(ENTRIES SUPPLIED)
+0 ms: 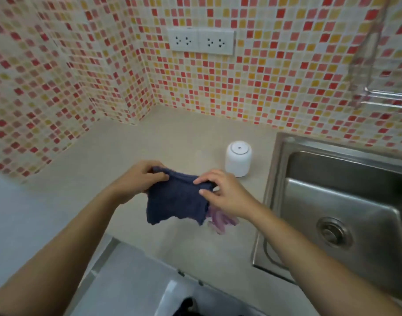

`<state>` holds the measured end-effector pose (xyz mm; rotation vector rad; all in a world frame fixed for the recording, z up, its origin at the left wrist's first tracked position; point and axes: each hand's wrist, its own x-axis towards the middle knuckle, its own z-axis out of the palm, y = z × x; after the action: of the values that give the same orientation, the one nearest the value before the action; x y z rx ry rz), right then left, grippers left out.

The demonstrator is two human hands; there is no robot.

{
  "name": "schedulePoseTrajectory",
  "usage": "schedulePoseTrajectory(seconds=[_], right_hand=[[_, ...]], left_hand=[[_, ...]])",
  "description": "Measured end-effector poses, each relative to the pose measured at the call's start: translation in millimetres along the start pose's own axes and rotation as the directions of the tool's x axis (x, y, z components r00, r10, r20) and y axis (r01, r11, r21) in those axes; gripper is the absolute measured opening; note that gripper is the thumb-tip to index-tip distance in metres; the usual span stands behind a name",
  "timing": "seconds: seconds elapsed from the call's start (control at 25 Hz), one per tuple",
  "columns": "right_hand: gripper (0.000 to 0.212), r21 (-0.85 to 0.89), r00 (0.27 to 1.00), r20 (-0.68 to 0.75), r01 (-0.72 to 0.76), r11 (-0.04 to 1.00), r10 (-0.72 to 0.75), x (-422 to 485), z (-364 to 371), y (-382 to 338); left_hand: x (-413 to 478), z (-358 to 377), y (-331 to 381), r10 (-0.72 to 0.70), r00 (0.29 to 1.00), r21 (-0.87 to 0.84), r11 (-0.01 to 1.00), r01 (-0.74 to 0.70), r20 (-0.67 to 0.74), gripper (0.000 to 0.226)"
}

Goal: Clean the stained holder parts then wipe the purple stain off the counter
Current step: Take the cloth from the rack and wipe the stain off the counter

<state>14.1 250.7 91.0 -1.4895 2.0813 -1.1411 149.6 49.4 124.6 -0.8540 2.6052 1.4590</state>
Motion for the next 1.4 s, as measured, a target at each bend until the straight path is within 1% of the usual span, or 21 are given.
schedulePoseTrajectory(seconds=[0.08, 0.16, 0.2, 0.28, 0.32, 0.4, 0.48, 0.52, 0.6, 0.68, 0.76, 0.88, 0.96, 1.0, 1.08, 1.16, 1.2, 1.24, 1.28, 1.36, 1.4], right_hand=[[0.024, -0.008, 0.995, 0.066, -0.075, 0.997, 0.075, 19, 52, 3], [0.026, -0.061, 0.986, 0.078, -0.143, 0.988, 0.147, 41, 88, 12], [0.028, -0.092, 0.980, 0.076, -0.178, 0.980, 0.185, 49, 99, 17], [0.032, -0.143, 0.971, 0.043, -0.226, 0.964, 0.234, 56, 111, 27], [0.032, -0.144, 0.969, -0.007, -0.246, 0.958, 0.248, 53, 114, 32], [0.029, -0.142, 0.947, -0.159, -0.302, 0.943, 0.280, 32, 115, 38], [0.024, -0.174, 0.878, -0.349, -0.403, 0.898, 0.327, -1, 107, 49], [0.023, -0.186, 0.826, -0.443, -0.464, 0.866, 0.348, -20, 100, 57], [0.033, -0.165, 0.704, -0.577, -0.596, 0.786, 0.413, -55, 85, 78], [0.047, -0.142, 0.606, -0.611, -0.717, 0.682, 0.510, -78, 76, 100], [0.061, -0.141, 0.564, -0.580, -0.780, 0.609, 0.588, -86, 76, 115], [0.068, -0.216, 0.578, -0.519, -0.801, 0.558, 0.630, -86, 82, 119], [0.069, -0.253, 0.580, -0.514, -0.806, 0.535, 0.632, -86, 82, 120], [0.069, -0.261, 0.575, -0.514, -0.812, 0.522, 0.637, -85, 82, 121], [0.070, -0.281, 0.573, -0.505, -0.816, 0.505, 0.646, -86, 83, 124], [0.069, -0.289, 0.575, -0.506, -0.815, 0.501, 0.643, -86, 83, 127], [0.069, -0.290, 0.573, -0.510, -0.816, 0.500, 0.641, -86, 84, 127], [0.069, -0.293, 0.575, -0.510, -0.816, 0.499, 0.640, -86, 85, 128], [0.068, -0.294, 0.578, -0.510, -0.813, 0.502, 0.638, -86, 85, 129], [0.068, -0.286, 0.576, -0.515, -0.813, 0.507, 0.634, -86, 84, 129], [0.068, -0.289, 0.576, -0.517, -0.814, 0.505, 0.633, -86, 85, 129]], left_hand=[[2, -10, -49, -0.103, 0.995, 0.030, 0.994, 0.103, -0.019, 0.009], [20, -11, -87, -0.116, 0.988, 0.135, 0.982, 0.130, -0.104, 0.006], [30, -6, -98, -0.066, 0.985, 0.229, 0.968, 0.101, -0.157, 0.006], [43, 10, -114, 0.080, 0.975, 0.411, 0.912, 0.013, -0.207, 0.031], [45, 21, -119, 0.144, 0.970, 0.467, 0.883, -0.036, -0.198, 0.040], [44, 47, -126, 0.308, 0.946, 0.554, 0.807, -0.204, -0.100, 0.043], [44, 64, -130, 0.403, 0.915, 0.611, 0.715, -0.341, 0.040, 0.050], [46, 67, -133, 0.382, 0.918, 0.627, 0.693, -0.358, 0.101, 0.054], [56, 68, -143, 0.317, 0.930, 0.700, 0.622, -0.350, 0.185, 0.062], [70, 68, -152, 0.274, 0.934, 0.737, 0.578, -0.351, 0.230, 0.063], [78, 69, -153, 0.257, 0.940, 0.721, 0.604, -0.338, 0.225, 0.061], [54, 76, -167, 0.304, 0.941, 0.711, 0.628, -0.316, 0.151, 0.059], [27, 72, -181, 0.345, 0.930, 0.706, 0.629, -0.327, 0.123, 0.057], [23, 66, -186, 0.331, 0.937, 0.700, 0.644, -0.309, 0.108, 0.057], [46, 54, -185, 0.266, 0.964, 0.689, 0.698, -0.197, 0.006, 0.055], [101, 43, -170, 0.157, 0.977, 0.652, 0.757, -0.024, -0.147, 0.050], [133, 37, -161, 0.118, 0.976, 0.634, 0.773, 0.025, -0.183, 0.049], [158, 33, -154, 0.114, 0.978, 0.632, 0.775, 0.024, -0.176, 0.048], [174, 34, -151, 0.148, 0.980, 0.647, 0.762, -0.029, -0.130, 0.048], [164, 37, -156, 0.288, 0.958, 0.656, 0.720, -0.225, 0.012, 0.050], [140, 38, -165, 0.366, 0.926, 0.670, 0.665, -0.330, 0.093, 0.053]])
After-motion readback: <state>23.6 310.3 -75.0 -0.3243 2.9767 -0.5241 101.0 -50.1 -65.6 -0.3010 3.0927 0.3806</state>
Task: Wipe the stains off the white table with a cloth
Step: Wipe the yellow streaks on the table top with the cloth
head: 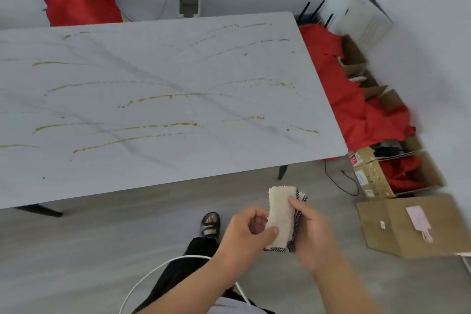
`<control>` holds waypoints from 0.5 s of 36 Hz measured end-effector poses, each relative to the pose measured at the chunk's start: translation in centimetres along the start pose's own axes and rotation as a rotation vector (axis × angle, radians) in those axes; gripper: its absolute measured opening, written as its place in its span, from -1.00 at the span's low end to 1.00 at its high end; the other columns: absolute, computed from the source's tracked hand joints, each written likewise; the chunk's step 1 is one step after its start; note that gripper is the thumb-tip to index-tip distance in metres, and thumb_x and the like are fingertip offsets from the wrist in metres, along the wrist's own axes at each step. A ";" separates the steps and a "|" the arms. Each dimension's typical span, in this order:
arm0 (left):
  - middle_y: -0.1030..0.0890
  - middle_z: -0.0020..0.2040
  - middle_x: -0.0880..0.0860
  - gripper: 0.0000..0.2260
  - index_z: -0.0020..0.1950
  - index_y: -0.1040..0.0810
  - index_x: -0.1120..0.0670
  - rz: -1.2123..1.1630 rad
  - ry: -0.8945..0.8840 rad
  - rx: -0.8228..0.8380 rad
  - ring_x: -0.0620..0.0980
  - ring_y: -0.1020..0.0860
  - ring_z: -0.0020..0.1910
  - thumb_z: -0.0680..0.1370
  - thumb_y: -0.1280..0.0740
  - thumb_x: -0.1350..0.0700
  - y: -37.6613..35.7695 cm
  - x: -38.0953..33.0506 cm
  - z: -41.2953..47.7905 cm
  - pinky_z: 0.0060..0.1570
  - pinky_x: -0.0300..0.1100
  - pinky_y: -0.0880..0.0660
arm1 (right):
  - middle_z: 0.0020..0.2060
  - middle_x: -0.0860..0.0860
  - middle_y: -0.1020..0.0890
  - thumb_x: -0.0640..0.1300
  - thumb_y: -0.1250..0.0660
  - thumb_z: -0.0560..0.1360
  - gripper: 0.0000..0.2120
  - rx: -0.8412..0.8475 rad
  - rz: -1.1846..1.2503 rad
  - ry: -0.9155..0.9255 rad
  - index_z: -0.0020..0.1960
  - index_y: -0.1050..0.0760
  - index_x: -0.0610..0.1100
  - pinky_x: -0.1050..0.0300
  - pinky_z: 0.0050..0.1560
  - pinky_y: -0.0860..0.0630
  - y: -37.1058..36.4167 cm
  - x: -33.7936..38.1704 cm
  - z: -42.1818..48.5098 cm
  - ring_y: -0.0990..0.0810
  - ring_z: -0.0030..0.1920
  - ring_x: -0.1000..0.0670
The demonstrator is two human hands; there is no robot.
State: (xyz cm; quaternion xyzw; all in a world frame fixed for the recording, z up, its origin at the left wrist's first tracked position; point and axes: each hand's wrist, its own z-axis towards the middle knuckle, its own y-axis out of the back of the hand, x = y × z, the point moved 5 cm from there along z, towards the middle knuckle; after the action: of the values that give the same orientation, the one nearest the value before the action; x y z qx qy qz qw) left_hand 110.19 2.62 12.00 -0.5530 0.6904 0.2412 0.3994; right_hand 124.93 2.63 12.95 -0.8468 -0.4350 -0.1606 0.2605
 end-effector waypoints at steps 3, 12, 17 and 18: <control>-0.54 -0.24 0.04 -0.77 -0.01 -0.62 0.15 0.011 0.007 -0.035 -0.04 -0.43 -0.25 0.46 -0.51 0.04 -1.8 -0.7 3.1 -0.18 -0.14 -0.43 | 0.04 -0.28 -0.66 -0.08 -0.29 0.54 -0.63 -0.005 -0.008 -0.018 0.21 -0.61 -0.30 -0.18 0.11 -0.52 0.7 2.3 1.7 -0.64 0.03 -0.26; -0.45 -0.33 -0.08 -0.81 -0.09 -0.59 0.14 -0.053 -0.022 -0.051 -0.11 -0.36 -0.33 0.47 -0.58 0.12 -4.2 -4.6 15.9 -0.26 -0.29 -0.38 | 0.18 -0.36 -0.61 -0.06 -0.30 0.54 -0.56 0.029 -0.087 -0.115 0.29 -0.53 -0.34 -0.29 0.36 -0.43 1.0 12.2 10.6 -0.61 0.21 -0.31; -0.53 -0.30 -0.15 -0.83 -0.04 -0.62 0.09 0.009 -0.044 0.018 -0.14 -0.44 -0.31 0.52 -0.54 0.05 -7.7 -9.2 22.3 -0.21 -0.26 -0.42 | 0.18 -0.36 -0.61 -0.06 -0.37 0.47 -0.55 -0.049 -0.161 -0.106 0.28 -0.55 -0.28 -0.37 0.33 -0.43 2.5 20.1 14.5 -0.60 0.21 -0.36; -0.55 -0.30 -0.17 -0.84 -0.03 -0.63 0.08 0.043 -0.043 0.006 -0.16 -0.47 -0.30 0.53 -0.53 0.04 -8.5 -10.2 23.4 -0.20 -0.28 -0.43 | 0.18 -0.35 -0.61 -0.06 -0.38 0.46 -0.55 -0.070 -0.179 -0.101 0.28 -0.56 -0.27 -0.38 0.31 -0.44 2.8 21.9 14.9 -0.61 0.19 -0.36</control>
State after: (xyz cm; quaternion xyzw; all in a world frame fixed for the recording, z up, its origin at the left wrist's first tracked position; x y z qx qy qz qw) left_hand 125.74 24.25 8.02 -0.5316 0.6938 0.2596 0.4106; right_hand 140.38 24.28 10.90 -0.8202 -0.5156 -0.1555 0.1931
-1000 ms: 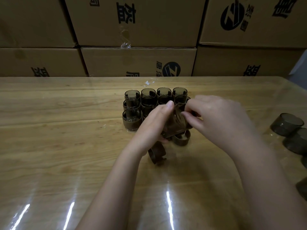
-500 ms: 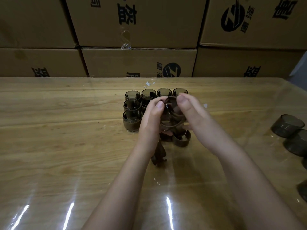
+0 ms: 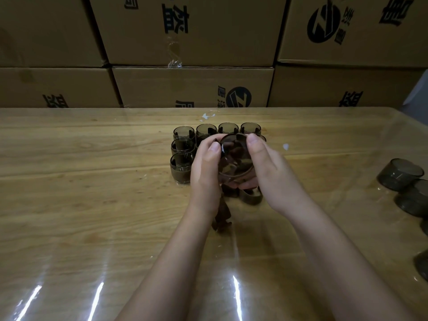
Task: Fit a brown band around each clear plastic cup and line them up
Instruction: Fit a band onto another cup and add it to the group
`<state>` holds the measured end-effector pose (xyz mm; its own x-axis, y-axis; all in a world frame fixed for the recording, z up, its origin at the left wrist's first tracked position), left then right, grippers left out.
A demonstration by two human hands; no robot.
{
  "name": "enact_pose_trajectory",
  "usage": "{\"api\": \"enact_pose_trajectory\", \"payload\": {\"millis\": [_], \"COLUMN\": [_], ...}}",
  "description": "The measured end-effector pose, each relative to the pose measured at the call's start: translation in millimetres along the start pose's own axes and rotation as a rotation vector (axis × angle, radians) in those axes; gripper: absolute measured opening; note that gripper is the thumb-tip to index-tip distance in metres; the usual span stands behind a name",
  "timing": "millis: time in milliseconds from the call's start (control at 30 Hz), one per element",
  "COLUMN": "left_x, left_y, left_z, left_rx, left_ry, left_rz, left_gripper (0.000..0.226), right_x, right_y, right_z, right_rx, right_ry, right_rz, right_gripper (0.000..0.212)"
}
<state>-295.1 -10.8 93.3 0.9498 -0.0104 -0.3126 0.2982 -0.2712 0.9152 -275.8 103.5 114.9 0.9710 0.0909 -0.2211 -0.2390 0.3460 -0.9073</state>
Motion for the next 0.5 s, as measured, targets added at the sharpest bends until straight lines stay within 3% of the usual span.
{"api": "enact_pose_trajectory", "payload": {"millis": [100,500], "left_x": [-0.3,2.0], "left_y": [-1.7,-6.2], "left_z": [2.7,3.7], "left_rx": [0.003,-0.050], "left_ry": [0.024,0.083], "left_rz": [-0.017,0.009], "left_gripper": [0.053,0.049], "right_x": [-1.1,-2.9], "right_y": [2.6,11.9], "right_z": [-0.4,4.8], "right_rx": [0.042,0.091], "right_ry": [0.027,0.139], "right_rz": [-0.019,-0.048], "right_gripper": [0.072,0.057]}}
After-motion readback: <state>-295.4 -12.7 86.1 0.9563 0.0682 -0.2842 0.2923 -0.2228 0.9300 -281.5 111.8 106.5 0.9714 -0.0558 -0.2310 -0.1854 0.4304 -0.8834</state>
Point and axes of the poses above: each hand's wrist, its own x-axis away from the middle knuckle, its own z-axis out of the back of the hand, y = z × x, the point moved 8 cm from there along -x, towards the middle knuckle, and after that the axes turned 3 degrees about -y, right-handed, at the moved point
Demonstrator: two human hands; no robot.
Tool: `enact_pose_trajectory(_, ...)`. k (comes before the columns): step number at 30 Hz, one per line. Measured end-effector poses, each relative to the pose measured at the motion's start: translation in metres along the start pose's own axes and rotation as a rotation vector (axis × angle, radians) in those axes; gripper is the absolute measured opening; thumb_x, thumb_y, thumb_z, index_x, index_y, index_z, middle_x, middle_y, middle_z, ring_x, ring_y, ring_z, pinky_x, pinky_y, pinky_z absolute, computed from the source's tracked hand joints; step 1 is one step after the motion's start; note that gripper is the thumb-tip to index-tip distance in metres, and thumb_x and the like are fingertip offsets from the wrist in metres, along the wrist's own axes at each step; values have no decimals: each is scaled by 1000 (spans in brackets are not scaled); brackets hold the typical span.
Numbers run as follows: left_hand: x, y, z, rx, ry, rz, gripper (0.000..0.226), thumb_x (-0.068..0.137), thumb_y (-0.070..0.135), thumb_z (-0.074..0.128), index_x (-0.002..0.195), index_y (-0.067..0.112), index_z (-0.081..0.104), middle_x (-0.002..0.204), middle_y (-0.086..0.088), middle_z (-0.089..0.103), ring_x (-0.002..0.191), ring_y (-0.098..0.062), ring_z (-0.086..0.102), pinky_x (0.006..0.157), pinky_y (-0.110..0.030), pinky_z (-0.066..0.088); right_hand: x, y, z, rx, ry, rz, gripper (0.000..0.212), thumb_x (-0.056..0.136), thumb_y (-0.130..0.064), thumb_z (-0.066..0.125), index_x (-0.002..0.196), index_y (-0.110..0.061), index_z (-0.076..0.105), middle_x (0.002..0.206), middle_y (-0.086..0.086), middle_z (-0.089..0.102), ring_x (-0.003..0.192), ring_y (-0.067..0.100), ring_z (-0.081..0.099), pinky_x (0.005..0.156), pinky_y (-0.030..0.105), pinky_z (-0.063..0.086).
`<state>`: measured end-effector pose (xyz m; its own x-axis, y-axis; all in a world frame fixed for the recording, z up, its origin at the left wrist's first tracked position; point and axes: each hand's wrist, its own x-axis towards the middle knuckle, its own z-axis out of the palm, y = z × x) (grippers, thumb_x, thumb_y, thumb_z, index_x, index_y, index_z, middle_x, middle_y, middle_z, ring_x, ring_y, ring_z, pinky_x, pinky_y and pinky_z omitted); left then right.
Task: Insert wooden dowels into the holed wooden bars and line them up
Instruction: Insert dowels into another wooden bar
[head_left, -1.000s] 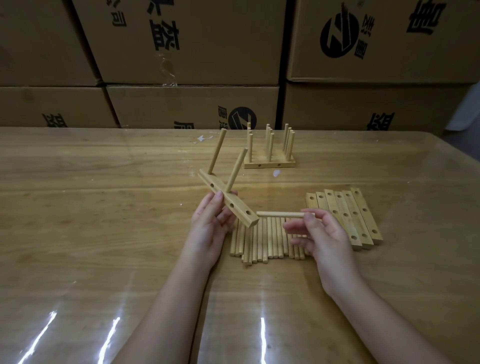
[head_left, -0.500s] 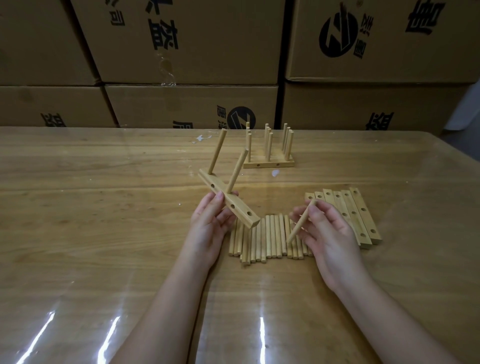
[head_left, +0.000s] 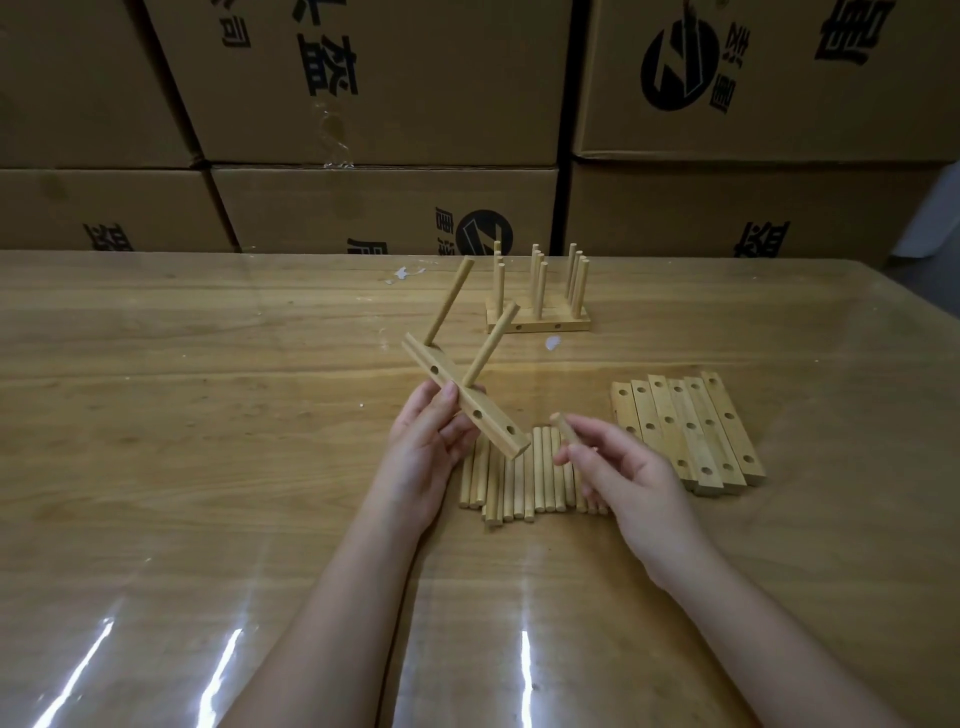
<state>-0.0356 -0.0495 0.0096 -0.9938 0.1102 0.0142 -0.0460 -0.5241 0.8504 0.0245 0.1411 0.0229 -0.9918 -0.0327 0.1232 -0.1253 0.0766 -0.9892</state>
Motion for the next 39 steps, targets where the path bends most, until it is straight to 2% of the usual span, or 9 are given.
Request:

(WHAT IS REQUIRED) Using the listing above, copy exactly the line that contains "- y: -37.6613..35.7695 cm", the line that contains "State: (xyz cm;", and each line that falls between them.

(TASK ANSWER)
  - y: -37.6613..35.7695 cm
  - x: -38.0953..33.0506 cm
  - z: -41.2953..47.7905 cm
  - pinky_z: 0.0060..0.1570
  - pinky_x: -0.0300..0.1100
  - pinky_y: -0.0880..0.0660
arm1 (right):
  - middle_z: 0.0020..0.2060
  - middle_x: -0.0860..0.0860
  - middle_y: -0.1020..0.0890
  - thumb_x: -0.0640..0.1300
  - thumb_y: -0.1250..0.0660
  - thumb_z: -0.0560..0.1360
  - gripper: 0.0000..0.2120
  - rx: -0.8412..0.8475 rad
  - rz: -1.1846..1.2503 rad
  - ry: -0.9155..0.9255 rad
  - index_z: -0.0020..0.1960
  - index_y: -0.1050..0.0760
  - index_x: -0.0610..0.1100
  - pinky_x: -0.1050..0.0300
  - pinky_z: 0.0050..0.1560
  - pinky_y: -0.0860..0.0630
  - y: -37.1058..36.4167 cm
  - x: -33.7936..38.1704 cm
  - z: -42.1818..48.5098 cm
  - ring_y: -0.0990..0.0810
  - ring_z: -0.0030..0.1920
  - ring_x: -0.1000..0.0670
The demonstrator is two human hands; there is no robot.
State: (xyz cm; quaternion xyzw; all in a world frame fixed for the recording, z up, its origin at the left wrist's first tracked position; point and axes: each hand's wrist, its own z-axis towards the middle knuckle, its own y-axis out of the back of the hand, x = y × z, the point moved 5 cm from there along z, towards the middle knuckle; after the action: of the values that give the same orientation, the one nearest the value before the action; x y z qx qy qz qw) left_hand 110.19 2.62 12.00 -0.5530 0.6904 0.2412 0.3994; right_hand 124.93 2.63 12.95 -0.8468 -0.4350 -0.1606 0.2605

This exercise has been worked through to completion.